Потом, подчиняясь настойчивым просьбам товарищей, читает свои новые стихи. Он много выше Феди, прекрасно сложен, руки и ноги у него удивительно пропорциональны, голос — звучный, хорошо разработанный баритон. Читает он выразительно, может быть даже слишком выразительно: порой прижимает к сердцу руки и закатывает глаза. Тем не менее он вызывает единодушный восторг, а экспансивный Григорович бросается его целовать. Михаил растроган, благодарит, пожимает руки всем.
Потом читает Федор.
Он выбрал всего несколько небольших отрывков из своих так и не законченных драм. Но в этих отрывках — самая соль, самое существо его творений.
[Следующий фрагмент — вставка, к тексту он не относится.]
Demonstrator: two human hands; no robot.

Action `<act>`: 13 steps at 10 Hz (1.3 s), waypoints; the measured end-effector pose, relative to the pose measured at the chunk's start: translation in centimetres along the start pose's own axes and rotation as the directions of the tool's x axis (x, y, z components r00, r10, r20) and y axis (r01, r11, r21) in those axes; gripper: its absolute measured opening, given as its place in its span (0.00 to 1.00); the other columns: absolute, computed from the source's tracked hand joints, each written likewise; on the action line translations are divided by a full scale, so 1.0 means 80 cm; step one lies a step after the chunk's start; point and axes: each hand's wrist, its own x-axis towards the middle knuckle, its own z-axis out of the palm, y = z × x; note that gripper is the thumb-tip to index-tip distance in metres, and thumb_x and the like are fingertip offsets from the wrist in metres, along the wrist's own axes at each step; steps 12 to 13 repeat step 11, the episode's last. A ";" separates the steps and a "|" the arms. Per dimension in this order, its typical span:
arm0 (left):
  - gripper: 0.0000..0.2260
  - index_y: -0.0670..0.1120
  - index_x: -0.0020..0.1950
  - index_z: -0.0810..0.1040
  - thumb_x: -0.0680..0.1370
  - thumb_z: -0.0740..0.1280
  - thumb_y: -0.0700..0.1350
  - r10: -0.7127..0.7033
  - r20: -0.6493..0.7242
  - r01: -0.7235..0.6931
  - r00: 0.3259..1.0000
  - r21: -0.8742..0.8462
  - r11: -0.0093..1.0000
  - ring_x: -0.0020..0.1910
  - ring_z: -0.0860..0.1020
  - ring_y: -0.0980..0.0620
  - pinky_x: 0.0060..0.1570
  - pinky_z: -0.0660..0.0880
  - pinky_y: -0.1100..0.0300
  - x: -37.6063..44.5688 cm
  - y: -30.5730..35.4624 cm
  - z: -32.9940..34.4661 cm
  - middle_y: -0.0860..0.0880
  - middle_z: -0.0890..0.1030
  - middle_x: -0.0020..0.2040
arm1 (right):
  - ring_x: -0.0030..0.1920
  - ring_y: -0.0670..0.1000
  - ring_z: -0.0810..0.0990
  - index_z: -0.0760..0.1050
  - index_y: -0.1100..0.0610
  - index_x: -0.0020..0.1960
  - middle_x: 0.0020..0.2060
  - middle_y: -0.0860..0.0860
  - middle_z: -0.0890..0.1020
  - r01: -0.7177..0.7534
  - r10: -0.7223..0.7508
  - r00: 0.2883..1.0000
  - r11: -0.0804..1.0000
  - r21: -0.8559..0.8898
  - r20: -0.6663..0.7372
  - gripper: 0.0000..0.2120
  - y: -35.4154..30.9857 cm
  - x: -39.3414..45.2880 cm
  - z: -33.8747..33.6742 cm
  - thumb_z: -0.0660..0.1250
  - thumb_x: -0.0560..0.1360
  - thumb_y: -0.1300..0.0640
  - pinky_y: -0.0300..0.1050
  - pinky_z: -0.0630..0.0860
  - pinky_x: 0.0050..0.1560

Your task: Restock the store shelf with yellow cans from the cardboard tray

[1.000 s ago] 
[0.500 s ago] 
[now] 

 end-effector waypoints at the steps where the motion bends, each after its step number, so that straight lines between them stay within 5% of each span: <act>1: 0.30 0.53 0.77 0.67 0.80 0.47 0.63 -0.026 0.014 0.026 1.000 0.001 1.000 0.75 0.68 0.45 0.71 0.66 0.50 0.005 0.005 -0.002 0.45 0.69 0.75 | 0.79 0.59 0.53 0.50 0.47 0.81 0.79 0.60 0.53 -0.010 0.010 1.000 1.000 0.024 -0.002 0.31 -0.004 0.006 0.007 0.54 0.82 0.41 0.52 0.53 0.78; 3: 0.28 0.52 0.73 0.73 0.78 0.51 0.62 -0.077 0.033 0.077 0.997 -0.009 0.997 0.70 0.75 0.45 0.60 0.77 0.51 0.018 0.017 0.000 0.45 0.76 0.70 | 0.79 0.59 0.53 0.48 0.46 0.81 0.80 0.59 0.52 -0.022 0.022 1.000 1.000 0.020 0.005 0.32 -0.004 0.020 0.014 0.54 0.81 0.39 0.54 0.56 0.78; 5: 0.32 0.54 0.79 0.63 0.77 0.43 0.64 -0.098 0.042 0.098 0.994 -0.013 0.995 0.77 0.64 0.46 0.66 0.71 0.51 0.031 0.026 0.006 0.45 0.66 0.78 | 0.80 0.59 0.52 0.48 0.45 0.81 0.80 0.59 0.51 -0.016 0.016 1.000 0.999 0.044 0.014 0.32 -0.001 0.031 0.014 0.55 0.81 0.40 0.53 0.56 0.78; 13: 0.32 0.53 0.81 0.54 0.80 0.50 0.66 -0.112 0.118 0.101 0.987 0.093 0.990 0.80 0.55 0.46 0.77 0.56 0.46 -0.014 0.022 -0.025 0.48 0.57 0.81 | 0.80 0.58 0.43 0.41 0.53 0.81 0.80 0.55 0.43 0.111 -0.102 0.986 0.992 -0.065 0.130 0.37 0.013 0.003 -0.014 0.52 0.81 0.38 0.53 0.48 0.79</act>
Голос у него глухой, тихий. Слова ложатся друг за другом медленно, словно с усилием преодолевая невидимые препятствия. Читает он без какого-нибудь особенного выражения, совсем просто, как обычно говорит с товарищами. Наконец, и вид у него далеко неказистый: нескладная, коренастая фигура, землисто-бледное лицо с глубоко посаженными глазами, непропорционально большие руки и ноги. Но почему же никто не сводит с него зачарованных глаз? Почему в комнате тишина такая, что слышно, как дышит во сне ризенкампфовский кот Муркин?